GOAL OF THE EXERCISE ▸
For the material below, return exactly the lines starting at the line containing "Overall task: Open" and ending at the line containing "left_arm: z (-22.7", both ends included, and no others.

╭─ MATERIAL FOR THIS TASK

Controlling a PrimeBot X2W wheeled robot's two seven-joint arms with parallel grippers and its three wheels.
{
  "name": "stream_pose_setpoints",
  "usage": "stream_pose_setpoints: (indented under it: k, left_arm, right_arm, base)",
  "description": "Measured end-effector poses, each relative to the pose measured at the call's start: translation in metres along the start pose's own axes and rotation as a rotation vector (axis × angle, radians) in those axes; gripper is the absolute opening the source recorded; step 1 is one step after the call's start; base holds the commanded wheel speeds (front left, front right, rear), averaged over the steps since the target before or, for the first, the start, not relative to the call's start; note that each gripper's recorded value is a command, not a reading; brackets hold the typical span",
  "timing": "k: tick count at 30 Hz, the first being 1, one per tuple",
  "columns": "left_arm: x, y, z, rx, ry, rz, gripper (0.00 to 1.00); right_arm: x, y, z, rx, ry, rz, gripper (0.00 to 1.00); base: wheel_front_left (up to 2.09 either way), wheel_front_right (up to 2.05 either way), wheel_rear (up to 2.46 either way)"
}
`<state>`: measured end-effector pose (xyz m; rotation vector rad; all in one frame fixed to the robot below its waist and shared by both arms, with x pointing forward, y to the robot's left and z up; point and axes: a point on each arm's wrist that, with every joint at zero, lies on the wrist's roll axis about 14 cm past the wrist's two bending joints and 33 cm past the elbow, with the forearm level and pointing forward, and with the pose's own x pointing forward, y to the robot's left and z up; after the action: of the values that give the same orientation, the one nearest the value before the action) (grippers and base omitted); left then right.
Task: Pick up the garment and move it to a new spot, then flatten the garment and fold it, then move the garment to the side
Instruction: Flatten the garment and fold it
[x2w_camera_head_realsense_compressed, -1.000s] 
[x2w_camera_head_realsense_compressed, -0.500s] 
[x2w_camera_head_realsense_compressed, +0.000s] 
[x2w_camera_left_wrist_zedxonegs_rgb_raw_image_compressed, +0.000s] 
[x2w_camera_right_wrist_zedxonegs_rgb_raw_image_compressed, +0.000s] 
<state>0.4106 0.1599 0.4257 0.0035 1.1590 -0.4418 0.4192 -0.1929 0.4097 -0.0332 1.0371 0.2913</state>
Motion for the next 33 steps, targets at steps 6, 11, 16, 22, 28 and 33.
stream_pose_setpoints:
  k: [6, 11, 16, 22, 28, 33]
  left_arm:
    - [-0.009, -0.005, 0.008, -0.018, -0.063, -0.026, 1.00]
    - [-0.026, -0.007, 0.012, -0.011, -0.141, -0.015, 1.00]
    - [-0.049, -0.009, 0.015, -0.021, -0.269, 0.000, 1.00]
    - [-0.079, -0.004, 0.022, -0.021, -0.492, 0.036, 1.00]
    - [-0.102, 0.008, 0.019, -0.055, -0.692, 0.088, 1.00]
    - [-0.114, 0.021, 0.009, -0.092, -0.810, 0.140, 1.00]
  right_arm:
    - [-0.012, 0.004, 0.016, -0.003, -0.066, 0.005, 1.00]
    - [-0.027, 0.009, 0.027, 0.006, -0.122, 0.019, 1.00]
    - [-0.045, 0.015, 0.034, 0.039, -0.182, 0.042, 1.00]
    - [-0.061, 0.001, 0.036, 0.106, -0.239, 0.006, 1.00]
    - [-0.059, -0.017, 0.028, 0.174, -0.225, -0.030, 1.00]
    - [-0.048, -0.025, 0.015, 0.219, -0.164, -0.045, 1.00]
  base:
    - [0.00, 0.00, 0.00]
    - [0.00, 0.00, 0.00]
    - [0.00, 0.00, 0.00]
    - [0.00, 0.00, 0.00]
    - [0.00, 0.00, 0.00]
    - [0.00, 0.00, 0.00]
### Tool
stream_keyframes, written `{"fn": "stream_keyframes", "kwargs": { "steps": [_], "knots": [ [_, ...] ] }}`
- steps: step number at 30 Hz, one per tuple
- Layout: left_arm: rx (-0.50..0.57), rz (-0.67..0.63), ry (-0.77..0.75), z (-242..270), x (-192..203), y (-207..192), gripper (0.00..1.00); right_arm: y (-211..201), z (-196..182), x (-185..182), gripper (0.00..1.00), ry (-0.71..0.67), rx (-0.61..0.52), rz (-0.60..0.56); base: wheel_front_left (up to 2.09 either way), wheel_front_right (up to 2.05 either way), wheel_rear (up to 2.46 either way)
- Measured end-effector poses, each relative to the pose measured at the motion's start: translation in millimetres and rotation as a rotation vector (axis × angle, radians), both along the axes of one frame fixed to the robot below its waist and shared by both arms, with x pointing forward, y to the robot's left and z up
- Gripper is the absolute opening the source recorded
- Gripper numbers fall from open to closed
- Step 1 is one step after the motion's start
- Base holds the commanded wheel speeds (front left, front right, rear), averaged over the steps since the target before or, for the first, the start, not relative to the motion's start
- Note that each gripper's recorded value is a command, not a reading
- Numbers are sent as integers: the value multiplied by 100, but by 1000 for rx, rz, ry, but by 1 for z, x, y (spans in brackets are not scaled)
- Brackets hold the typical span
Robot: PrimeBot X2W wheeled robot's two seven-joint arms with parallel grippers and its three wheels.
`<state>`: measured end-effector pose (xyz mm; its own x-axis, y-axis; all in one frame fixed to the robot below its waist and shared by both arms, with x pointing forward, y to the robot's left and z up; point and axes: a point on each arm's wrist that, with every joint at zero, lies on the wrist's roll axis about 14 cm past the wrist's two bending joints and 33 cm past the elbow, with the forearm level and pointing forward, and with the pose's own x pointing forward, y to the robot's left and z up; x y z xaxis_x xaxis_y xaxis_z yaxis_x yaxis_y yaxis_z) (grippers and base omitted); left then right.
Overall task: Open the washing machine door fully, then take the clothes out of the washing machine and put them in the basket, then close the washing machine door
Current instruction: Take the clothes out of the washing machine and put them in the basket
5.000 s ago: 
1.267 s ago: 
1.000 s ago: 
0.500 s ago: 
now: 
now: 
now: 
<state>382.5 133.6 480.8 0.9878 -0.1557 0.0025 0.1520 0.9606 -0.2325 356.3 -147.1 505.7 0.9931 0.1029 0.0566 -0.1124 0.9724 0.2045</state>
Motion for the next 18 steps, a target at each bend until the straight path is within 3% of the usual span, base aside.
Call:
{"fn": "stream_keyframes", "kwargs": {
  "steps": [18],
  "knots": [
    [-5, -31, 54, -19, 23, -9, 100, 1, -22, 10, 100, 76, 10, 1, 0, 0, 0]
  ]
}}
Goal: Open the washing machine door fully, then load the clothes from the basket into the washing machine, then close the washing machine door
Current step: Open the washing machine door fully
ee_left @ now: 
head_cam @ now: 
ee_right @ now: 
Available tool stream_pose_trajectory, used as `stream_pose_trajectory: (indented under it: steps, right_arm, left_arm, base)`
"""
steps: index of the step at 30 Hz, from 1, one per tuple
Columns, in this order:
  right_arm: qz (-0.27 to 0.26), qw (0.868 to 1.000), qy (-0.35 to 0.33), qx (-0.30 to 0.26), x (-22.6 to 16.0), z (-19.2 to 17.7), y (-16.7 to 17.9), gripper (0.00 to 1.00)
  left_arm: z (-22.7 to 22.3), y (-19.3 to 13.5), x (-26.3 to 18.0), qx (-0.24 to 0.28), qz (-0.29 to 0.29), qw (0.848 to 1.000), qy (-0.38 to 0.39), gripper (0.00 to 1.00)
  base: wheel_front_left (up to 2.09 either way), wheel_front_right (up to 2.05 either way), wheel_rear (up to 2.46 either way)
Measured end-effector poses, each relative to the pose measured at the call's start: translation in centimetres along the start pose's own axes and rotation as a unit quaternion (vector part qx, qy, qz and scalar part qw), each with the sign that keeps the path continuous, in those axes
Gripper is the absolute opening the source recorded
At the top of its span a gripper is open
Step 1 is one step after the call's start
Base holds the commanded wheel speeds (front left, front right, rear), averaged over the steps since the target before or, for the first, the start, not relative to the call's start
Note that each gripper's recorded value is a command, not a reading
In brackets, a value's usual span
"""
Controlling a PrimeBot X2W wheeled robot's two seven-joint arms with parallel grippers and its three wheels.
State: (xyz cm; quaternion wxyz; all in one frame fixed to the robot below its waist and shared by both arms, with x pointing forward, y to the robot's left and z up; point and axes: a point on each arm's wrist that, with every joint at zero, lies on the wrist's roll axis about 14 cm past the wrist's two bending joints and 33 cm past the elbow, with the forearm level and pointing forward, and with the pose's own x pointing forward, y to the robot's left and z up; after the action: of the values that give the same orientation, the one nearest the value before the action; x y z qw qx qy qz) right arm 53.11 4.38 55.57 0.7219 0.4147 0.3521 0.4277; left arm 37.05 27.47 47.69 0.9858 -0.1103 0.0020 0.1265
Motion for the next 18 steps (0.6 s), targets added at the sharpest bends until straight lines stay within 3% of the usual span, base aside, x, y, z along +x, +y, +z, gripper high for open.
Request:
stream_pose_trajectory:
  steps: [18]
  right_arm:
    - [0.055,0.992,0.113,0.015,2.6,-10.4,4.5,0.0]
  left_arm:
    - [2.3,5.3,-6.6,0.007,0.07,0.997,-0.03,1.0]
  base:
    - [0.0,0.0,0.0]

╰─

TASK RESPONSE ▸
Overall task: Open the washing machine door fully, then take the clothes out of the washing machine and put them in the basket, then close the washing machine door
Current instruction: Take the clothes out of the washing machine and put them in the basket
5.000 s ago: 
1.267 s ago: 
1.000 s ago: 
0.500 s ago: 
now: 
now: 
now: 
<state>382.5 133.6 480.8 0.9878 -0.1557 0.0025 0.1520 0.9606 -0.2325 356.3 -147.1 505.7 0.9931 0.1029 0.0566 -0.1124 0.9724 0.2045</state>
Motion for the next 18 steps, a target at each bend until the straight path is within 3% of the usual span, base aside.
Call:
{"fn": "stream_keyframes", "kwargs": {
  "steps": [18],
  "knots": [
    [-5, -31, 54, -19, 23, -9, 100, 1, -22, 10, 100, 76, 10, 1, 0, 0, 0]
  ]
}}
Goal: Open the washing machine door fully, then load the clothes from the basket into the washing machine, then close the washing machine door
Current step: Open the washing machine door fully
ee_left @ now: 
head_cam @ now: 
ee_right @ now: 
Available tool stream_pose_trajectory, used as `stream_pose_trajectory: (indented under it: steps, right_arm, left_arm, base)`
"""
steps: index of the step at 30 Hz, from 1, one per tuple
Columns, in this order:
  right_arm: qz (-0.27 to 0.26), qw (0.868 to 1.000), qy (-0.35 to 0.33), qx (-0.30 to 0.26), x (-22.6 to 16.0), z (-19.2 to 17.7), y (-16.7 to 17.9), gripper (0.00 to 1.00)
  left_arm: z (-22.7 to 22.3), y (-19.3 to 13.5), x (-26.3 to 18.0), qx (-0.24 to 0.28), qz (-0.29 to 0.29), qw (0.848 to 1.000), qy (-0.38 to 0.39), gripper (0.00 to 1.00)

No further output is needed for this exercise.